#### [Exercise]
Your copy of the data should leave out the images and match everything else exactly.

********

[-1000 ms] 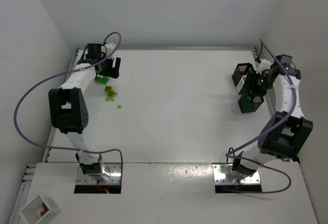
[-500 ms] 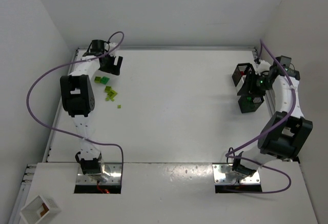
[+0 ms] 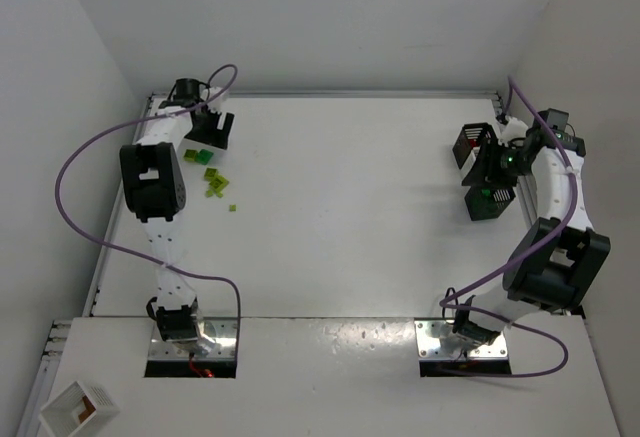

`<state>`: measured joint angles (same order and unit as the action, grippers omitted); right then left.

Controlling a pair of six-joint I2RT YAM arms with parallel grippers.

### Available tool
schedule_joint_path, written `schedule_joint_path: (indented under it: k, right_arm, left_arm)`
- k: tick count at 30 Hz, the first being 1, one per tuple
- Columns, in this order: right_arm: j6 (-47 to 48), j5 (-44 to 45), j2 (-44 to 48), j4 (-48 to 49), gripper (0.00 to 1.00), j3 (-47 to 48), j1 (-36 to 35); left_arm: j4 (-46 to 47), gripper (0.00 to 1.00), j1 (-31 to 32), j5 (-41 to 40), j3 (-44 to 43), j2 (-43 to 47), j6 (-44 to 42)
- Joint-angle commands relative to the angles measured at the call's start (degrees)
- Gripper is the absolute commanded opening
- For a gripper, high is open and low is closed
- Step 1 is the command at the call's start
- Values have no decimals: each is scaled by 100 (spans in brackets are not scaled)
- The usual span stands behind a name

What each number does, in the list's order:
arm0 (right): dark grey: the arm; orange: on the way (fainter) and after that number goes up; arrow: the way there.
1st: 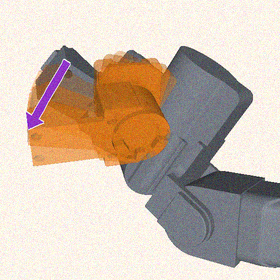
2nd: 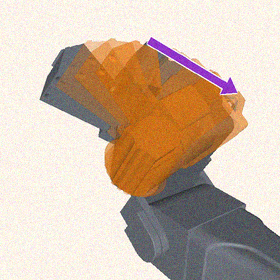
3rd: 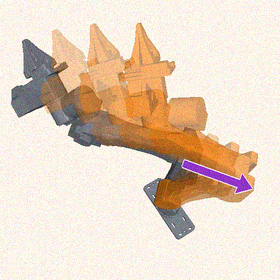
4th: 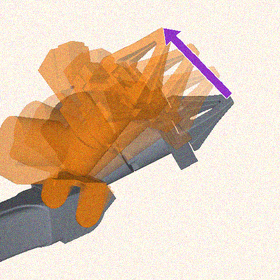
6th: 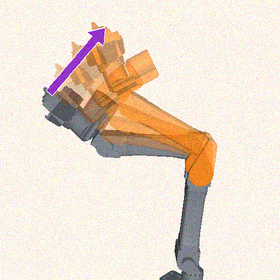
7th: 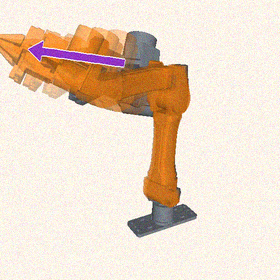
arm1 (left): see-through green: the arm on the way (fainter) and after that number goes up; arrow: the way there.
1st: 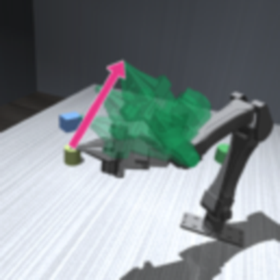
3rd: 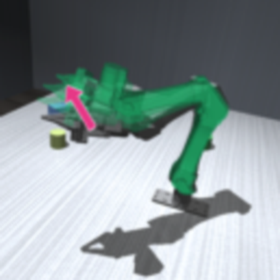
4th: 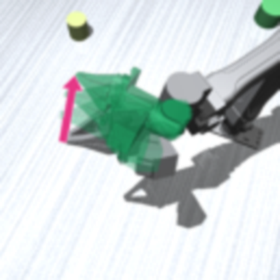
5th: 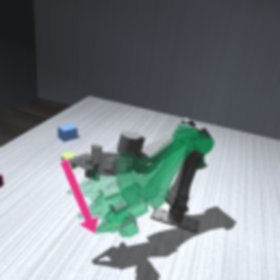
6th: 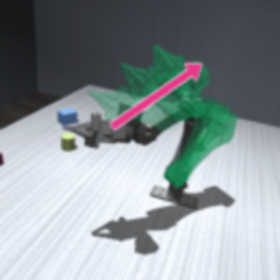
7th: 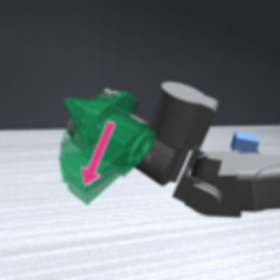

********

#### [Exercise result]
[-1000 ms] 
[-500 ms] 
[+0 ms] 

`<state>`: measured joint angles (same order and unit as the action, grippers omitted); right then left.

Controlling a pair of six-joint I2RT YAM arms with parallel grippers.

### Available tool
schedule_joint_path, written `schedule_joint_path: (indented under it: k, right_arm, left_arm)`
- k: tick count at 30 Hz, the first being 1, one per tuple
- Columns, in this order: right_arm: j6 (-47 to 48), j5 (-44 to 45), j2 (-44 to 48), j4 (-48 to 49), gripper (0.00 to 1.00), j3 (-47 to 48), j1 (-36 to 35); left_arm: j4 (-46 to 47), gripper (0.00 to 1.00), j1 (-31 to 32), j5 (-41 to 40), j3 (-44 to 43), j2 (-43 to 47), j6 (-44 to 42)
- Joint-angle commands relative to the angles measured at the call's start (degrees)
- Gripper is the absolute commanded opening
- For a gripper, high is open and low is closed
- Step 1 is the command at the call's start
- Values have no decimals: each is scaled by 100 (spans in brackets are not scaled)
- The usual span stands behind a name

What each number does, in the list's order:
arm0 (right): dark grey: the arm; orange: on the way (fainter) and after that number goes up; arrow: the way there.
1st: 
2nd: 
3rd: 
4th: 
6th: 
7th: 
arm1 (left): see-through green: the arm on the way (fainter) and after that number goes up; arrow: the way there.
1st: 
3rd: 
4th: 
5th: 
6th: 
7th: 

This finishes the answer to the exercise.